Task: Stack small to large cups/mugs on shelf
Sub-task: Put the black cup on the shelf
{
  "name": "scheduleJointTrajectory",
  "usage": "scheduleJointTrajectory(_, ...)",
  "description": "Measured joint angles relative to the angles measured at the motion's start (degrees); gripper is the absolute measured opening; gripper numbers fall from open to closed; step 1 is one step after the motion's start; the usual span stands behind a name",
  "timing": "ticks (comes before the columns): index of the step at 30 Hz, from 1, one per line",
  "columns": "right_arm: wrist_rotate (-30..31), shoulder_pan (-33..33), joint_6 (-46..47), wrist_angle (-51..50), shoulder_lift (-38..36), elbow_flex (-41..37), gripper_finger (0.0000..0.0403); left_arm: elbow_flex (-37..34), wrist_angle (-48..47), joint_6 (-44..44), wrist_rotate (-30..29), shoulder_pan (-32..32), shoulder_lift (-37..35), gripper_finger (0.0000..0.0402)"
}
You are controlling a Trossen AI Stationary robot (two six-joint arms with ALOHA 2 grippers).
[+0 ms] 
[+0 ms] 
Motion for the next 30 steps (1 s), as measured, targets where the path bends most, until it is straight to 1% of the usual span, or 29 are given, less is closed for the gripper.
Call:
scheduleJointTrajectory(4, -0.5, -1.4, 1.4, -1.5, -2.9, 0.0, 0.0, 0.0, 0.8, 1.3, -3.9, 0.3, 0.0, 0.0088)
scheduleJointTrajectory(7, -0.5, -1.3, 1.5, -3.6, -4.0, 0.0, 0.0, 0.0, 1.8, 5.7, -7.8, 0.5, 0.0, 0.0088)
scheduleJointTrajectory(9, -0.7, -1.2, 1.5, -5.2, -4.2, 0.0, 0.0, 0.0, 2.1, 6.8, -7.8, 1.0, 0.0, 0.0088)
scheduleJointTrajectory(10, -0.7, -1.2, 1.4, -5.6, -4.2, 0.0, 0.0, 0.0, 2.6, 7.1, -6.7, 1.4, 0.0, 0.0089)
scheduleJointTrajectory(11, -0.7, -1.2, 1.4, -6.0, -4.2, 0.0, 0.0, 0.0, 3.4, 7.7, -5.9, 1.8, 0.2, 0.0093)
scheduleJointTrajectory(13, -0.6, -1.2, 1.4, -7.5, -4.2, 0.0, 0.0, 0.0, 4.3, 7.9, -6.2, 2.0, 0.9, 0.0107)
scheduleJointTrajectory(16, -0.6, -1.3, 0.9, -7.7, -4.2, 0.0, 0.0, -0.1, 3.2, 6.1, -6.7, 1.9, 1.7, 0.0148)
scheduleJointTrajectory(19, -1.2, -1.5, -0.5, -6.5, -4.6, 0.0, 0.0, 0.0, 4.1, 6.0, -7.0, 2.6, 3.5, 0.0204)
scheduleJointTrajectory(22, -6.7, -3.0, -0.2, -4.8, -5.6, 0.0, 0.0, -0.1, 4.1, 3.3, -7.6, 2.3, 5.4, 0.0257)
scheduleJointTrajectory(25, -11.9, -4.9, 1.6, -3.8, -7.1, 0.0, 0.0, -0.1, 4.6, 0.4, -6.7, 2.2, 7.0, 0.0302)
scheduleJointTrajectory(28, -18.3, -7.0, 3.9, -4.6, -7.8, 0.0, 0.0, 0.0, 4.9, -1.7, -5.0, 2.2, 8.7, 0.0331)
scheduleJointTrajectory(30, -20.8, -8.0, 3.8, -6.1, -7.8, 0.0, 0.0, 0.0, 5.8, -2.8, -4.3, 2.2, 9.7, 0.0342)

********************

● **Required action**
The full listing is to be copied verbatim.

● **Exercise result**
Task: Stack small to large cups/mugs on shelf
Sub-task: Put the black cup on the shelf
{
  "name": "scheduleJointTrajectory",
  "usage": "scheduleJointTrajectory(_, ...)",
  "description": "Measured joint angles relative to the angles measured at the motion's start (degrees); gripper is the absolute measured opening; gripper numbers fall from open to closed; step 1 is one step after the motion's start; the usual span stands behind a name",
  "timing": "ticks (comes before the columns): index of the step at 30 Hz, from 1, one per line",
  "columns": "right_arm: wrist_rotate (-30..31), shoulder_pan (-33..33), joint_6 (-46..47), wrist_angle (-51..50), shoulder_lift (-38..36), elbow_flex (-41..37), gripper_finger (0.0000..0.0403); left_arm: elbow_flex (-37..34), wrist_angle (-48..47), joint_6 (-44..44), wrist_rotate (-30..29), shoulder_pan (-32..32), shoulder_lift (-37..35), gripper_finger (0.0000..0.0402)"
}
You are controlling a Trossen AI Stationary robot (two six-joint arms with ALOHA 2 grippers).
[+0 ms] 
[+0 ms] 
Motion for the next 30 steps (1 s), as measured, targets where the path bends most, until it is straight to 1% of the usual span, or 29 are given, less is closed for the gripper.
Call:
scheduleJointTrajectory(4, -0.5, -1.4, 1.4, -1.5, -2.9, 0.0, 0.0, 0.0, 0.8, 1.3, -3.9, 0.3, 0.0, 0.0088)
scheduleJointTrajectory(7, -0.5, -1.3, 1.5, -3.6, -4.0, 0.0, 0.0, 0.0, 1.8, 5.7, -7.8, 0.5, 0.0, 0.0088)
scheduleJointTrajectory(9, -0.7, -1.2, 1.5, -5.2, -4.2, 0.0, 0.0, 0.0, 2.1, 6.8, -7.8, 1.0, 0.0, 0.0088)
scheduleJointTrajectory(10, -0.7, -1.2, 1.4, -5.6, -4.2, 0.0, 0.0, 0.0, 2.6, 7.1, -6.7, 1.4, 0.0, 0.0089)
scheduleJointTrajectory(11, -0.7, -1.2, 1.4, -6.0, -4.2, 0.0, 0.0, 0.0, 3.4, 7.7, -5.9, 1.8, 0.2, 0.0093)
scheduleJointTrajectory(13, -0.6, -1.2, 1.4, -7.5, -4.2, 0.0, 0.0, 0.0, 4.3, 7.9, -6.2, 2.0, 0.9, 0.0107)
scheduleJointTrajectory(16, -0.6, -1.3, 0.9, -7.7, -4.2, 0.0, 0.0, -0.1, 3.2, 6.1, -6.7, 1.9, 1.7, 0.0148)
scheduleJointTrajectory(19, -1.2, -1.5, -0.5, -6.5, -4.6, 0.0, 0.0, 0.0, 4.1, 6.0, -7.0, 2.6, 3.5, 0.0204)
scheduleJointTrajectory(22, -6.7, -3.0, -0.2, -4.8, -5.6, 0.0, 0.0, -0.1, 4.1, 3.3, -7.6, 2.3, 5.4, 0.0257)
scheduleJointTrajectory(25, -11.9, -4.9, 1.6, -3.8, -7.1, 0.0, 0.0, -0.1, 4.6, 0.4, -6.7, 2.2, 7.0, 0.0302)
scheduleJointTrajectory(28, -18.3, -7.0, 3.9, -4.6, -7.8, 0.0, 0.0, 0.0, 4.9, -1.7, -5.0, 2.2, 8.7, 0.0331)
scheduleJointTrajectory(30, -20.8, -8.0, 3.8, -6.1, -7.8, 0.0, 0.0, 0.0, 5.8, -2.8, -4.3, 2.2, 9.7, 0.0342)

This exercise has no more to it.